Work required
Go through the data below and return each line where the string "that" appears.

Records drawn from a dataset
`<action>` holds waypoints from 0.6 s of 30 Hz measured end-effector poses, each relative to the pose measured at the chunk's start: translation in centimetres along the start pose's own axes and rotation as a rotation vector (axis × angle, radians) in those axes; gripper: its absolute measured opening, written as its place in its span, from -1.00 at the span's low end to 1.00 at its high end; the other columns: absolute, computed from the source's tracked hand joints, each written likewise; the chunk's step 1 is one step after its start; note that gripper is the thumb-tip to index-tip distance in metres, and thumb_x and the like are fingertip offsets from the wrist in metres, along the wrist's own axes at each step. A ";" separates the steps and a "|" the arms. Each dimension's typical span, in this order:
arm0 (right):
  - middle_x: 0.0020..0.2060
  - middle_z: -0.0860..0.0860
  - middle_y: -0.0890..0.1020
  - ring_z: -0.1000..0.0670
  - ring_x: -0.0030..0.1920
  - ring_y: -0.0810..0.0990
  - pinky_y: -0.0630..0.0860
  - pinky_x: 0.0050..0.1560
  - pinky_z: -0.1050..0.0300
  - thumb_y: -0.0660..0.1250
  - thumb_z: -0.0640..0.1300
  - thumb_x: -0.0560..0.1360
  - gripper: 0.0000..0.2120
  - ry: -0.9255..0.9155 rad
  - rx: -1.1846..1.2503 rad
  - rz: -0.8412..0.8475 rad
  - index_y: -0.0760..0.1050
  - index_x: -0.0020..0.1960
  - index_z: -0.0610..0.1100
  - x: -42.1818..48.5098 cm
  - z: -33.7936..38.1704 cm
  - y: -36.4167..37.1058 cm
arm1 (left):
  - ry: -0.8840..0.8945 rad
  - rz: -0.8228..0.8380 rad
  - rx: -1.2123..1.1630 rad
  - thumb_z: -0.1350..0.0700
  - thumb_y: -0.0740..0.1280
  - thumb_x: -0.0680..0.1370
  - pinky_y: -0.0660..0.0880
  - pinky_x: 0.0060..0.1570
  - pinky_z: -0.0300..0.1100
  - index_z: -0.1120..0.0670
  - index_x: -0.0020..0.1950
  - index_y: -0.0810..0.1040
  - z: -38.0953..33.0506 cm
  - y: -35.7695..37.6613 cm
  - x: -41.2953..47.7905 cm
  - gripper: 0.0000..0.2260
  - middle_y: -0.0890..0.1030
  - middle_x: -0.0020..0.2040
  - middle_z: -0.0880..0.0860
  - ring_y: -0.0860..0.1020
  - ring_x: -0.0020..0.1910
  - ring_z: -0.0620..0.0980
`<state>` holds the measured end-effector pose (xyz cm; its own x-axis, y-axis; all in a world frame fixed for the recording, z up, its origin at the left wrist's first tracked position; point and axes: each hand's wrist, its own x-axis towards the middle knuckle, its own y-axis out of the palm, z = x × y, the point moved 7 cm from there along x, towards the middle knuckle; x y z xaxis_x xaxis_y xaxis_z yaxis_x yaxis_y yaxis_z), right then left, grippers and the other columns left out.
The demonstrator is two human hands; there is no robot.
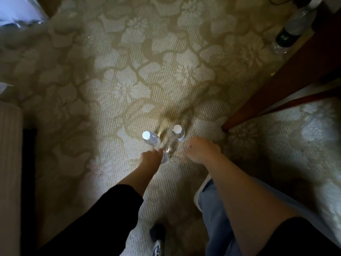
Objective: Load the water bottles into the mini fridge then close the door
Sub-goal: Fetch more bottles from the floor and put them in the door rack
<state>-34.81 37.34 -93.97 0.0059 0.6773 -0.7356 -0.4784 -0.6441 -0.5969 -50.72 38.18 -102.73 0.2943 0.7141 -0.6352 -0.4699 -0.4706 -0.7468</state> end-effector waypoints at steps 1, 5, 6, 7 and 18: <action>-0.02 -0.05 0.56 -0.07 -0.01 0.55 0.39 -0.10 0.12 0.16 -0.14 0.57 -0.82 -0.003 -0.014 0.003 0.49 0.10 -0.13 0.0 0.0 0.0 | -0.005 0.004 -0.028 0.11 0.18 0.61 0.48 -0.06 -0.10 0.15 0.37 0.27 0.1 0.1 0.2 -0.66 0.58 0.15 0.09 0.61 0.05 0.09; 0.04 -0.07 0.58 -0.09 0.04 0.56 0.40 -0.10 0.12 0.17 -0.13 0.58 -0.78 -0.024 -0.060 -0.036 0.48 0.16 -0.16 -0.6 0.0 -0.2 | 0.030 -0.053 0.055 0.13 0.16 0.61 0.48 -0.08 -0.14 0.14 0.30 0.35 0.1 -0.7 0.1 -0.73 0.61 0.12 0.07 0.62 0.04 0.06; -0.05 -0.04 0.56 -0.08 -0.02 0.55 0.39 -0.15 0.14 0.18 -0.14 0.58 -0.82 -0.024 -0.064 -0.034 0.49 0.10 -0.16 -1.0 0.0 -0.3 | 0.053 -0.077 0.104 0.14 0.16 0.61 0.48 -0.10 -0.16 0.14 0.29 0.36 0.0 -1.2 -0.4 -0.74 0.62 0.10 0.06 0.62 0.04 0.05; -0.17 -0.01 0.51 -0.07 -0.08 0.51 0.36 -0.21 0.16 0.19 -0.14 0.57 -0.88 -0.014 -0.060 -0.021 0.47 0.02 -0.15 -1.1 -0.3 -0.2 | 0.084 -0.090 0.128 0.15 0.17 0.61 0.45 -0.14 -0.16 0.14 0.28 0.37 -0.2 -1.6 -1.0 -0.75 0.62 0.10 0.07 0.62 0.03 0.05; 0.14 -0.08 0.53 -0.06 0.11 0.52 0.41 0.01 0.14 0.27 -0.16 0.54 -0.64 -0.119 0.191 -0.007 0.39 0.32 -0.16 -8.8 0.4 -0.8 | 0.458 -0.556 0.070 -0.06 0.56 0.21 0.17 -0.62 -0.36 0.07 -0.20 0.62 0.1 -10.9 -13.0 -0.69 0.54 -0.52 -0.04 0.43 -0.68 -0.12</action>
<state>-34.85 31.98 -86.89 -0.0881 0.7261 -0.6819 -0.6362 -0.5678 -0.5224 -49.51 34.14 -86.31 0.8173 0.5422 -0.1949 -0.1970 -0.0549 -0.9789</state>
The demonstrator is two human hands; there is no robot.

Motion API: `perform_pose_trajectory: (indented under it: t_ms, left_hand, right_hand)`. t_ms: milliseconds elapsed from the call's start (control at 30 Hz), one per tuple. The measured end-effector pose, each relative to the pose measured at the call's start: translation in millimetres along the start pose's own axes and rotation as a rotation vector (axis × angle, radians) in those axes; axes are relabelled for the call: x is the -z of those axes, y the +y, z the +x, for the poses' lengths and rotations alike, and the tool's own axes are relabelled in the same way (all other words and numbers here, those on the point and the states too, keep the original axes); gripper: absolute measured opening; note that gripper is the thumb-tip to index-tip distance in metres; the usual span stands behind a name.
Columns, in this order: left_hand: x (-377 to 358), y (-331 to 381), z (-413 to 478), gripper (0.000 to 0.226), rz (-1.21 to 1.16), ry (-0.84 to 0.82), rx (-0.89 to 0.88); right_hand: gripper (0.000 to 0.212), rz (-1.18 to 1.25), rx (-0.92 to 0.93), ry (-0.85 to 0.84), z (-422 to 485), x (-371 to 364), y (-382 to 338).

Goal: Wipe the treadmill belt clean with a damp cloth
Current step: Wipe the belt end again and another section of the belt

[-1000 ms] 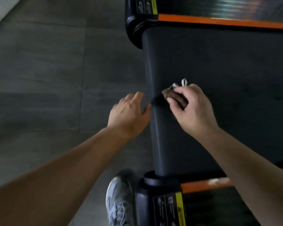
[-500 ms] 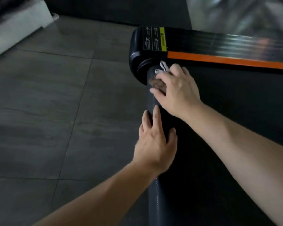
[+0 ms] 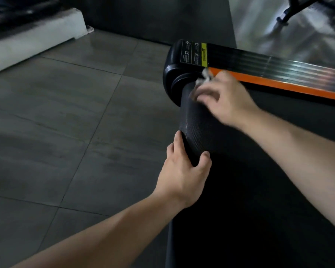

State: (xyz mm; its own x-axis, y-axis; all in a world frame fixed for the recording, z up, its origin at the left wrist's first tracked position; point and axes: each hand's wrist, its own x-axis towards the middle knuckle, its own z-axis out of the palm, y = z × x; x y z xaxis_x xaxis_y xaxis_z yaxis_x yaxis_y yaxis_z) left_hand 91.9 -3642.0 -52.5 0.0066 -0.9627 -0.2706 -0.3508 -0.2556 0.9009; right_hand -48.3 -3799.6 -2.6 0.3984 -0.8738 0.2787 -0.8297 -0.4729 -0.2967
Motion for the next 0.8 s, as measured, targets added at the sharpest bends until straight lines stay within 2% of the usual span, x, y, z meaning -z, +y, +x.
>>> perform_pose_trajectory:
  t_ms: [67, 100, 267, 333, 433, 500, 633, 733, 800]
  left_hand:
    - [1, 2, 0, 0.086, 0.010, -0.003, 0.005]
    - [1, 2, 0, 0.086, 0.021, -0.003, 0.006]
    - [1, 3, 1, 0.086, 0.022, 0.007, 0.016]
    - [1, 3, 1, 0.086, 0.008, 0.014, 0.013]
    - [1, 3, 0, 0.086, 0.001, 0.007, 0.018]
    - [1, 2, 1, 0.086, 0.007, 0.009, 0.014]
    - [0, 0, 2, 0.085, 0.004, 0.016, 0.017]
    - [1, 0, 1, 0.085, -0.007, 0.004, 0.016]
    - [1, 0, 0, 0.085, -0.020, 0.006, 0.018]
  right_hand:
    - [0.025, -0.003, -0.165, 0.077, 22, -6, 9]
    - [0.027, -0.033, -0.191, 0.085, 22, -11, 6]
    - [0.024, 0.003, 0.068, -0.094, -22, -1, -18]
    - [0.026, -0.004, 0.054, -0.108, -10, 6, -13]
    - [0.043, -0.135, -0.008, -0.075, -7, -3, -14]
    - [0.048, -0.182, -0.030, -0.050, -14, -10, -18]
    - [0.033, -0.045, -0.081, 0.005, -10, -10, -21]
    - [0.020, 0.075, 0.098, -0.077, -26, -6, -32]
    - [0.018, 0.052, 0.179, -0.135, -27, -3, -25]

Answer space
`<action>` holds waypoints from 0.6 s of 30 Hz measured end-effector poses, each relative to the pose measured at the chunk's start: translation in centimetres along the start pose's own axes and rotation as a rotation vector (axis × angle, radians) in those axes; gripper: its absolute measured opening, written as its place in its span, from -1.00 at the span's low end to 1.00 at its high end; the other columns: absolute, computed from the source's tracked hand joints, each written likewise; the chunk's step 1 is one step after its start; note that gripper is the thumb-tip to index-tip distance in metres, and thumb_x and the like are fingertip offsets from the wrist in metres, along the wrist's own axes at each step. A ";" separates the steps and a "|" the arms. Each dimension's typical span, in this order:
Motion API: `perform_pose_trajectory: (indented under it: t_ms, left_hand, right_hand)`. t_ms: milliseconds elapsed from the call's start (control at 30 Hz), one per tuple. The measured end-effector pose, each relative to the pose measured at the call's start: translation in millimetres along the start pose's own axes and rotation as a rotation vector (axis × angle, radians) in those axes; axes are relabelled for the call: x is the -z of those axes, y the +y, z the +x, for the poses' lengths and rotations alike, and the tool's own axes are relabelled in the same way (all other words and numbers here, those on the point and the states too, keep the original axes); gripper: absolute measured opening; note that gripper is the thumb-tip to index-tip distance in metres; the usual span stands behind a name.

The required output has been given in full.